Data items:
--------------------------------

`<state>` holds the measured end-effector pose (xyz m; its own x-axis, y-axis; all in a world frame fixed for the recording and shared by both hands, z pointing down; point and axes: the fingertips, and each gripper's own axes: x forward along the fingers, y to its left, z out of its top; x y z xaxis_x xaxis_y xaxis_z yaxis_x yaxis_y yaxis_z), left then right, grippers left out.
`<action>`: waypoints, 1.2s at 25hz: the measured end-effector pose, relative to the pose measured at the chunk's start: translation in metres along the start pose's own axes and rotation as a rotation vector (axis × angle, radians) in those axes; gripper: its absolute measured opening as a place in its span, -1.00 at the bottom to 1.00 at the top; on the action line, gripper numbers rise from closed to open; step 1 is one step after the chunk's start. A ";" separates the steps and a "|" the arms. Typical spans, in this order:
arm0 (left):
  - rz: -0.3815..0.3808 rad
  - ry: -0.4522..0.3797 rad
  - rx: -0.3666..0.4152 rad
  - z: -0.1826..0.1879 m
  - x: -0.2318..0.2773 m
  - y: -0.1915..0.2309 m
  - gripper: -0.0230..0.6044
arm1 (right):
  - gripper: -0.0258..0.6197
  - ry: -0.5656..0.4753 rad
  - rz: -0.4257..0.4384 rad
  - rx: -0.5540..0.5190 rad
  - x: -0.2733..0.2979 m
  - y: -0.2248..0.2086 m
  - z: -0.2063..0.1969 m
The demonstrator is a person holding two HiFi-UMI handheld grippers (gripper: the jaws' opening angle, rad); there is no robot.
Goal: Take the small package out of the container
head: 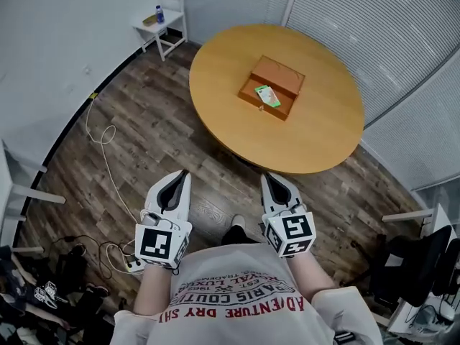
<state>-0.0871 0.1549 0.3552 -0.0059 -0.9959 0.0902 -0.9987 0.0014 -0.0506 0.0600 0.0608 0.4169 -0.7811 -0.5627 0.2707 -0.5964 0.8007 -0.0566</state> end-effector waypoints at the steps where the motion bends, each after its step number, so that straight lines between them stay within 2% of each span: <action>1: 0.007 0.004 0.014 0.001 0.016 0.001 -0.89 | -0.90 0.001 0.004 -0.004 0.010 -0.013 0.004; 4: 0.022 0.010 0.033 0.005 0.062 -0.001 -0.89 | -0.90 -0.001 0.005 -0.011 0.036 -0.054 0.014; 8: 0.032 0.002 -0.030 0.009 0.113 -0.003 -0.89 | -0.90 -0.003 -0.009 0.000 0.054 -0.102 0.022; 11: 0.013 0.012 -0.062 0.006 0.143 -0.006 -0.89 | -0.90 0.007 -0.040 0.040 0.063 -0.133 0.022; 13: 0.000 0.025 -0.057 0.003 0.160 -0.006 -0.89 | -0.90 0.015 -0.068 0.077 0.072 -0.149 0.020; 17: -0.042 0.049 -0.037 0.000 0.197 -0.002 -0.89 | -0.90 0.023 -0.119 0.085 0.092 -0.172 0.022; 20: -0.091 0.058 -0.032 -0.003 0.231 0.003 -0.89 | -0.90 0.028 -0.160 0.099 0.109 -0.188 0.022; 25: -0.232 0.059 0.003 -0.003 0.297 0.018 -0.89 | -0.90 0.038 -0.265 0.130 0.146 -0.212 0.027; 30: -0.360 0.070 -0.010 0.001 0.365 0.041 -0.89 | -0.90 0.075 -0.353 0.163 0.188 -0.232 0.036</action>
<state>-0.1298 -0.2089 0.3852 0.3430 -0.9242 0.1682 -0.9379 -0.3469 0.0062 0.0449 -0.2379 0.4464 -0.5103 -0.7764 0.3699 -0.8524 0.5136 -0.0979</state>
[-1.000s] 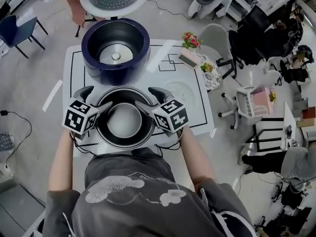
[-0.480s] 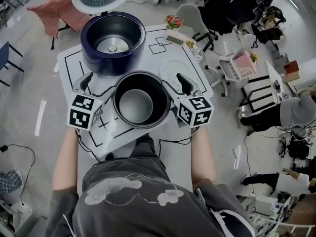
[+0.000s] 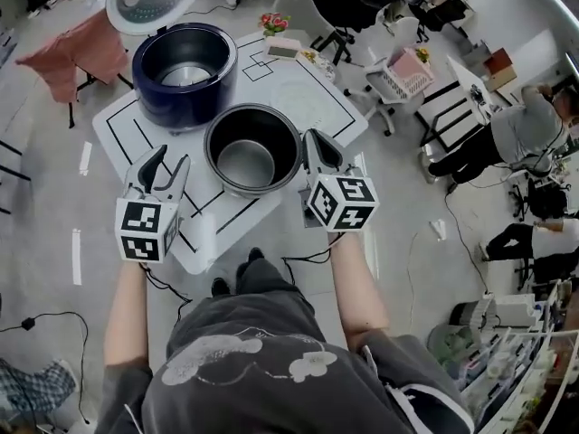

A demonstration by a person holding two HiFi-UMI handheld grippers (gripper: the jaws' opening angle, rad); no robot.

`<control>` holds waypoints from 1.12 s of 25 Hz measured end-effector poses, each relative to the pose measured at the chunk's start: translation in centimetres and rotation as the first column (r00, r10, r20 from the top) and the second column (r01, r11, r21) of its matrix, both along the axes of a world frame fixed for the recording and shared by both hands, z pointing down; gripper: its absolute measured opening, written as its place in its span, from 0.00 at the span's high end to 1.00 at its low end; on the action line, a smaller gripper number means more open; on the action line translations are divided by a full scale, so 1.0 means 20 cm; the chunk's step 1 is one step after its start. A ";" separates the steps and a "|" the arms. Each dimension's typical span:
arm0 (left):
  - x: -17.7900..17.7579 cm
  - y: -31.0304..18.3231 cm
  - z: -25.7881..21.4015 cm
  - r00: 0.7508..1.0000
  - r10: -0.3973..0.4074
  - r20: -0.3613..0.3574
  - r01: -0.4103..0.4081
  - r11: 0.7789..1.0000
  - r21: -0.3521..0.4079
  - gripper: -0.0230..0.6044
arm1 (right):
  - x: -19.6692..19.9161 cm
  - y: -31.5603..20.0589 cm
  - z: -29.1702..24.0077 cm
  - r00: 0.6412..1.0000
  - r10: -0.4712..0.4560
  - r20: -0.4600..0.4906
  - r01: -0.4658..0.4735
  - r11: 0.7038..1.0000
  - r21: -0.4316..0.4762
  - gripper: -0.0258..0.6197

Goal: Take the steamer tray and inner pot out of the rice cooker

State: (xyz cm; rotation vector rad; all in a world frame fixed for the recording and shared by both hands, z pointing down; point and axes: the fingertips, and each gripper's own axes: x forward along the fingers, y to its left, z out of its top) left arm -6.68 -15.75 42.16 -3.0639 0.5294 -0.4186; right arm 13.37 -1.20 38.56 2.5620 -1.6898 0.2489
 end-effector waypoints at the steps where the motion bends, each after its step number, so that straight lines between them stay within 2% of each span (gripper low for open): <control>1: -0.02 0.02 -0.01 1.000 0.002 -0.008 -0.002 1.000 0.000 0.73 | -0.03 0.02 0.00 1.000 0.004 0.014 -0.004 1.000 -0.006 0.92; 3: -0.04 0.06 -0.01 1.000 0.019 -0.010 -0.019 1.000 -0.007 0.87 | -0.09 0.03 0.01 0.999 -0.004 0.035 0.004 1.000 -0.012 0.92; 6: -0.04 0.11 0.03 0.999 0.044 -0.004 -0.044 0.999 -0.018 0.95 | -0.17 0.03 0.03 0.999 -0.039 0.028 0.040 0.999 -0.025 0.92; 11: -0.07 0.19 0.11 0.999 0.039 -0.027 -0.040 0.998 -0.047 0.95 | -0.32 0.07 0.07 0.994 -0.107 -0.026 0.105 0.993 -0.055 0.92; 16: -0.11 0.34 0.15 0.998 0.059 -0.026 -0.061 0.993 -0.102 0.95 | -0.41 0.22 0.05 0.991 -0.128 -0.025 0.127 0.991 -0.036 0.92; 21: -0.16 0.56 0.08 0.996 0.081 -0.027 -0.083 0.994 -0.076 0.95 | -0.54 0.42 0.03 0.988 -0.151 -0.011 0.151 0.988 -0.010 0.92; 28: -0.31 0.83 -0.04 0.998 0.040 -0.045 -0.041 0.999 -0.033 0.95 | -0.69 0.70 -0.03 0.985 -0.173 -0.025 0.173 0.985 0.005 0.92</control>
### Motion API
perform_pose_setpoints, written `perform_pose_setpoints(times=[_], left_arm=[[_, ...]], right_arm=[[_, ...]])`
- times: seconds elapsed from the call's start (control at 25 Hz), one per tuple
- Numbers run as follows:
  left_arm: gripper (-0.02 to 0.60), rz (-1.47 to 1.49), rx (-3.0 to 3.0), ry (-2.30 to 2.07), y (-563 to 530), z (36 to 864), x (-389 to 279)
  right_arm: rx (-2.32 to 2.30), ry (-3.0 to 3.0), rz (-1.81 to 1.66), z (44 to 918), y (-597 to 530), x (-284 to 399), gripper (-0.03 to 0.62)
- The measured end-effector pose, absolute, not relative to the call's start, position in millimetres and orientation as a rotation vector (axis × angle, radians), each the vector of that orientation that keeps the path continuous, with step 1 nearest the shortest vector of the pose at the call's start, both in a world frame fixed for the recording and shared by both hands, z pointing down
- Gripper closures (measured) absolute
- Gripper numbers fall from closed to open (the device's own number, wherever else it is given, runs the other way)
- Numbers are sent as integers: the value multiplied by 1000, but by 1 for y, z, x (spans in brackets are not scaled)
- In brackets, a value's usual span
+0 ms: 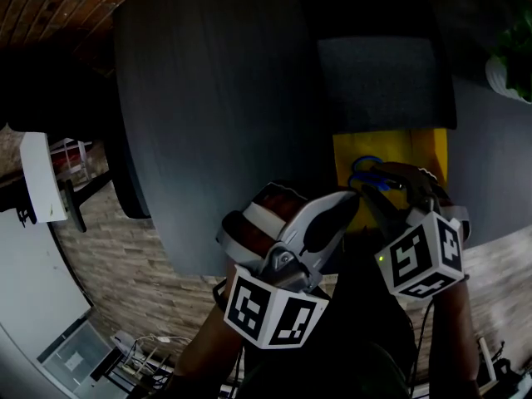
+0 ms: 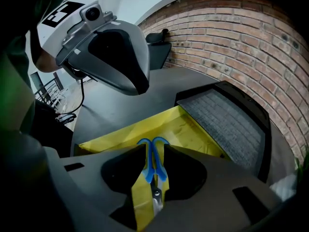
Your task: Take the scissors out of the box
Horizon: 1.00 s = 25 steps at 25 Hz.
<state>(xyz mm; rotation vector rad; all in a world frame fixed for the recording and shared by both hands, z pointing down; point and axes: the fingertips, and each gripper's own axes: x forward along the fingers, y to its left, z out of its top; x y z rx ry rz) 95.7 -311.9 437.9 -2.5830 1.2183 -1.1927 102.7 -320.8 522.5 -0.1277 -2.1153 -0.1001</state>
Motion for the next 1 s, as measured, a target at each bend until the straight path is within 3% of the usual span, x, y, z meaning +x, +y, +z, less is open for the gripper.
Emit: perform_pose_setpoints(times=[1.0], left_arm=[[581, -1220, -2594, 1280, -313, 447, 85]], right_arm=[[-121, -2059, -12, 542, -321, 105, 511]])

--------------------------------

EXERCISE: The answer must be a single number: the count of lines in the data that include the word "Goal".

ANSWER TO THE EXERCISE: 2